Según el arquitecto canadiense Jorg Ostrowski, el famoso Chengqi Lou, edificado a principios del siglo XVIII con cuatro anillos concéntricos, obtendría de sobra la certificación LEED, un sis­tema de medición del sector de la construcción que puntúa la sostenibilidad de los edificios. En la provincia limítrofe de Guangdong, en las afueras de Guangzhou, megalópolis de 14 millones de habitantes, los arquitectos de la firma Urbanus diseñaron una lograda versión moderna de un tulou para 278 familias de bajos recursos.

«Puedo imaginar fácilmente la adaptación actual de este concepto, con su sentido del es­­pacio colectivo, para escuelas, bibliotecas y, sí, también para cárceles», comentó Meng Yan, un diseñador de vanguardia.

Incluso los viejos tulou se pueden convertir en algo nuevo.

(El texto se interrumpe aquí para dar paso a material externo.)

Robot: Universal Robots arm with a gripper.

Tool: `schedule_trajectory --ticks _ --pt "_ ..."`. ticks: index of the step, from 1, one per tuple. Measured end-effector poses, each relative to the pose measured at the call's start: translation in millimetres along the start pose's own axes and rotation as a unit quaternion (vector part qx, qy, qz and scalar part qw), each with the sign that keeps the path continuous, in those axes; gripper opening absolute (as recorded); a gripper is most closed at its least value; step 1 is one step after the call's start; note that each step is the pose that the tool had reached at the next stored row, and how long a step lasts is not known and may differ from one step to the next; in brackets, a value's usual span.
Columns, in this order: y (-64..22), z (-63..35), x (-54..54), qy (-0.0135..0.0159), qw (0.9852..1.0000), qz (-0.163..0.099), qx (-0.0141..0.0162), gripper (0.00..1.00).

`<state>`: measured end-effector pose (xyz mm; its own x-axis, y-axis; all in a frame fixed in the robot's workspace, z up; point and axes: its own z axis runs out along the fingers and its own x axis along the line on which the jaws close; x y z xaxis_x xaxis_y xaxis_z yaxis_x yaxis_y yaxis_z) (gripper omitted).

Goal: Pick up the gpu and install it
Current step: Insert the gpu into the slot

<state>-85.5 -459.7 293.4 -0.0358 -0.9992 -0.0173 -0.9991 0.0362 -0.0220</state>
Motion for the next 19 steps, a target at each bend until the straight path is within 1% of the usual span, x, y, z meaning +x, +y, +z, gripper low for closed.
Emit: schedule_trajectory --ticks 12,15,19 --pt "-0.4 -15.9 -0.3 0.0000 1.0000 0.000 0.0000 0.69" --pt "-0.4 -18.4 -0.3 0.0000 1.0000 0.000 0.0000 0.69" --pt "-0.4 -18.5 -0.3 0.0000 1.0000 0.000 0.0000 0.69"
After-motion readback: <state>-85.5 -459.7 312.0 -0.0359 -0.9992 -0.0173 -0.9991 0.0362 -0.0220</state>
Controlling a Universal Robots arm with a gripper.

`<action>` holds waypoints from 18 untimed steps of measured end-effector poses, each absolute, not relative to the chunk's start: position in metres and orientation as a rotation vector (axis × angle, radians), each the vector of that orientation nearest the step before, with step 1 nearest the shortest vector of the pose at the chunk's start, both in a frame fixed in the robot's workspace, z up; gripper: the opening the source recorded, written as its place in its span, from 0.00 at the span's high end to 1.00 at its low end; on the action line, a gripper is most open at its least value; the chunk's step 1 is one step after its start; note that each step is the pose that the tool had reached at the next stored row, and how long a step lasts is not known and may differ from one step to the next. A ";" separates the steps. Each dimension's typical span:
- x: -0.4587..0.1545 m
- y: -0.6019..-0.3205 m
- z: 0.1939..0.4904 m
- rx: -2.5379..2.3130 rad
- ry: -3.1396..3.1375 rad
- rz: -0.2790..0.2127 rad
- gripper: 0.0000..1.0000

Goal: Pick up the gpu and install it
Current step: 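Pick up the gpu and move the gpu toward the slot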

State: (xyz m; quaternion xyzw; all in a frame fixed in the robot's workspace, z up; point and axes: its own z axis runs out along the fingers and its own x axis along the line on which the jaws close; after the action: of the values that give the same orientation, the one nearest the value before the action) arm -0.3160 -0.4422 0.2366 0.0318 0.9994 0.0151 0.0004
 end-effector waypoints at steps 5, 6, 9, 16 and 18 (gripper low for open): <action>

En la localidad turística de Taxia, cercana a muchos de los edificios designados como Patrimonio Mundial, el emprendedor Zhang Min Xue abordó un tulou que llevaba ocho años abandonado y lo transformó en una casa de huéspedes llamada Qingde Lou.

Yo pernocté allí. Era ruidoso, y estaba atestado de gente. De las barandillas colgaba ropa recién lavada. Los pollos paseaban ufanos por el adoquinado. Frente a la imagen de una divinidad local ardían infinidad de velas. Y por la noche, la maciza puerta principal se cerraba a cal y canto. ¡Aquello era un tulou!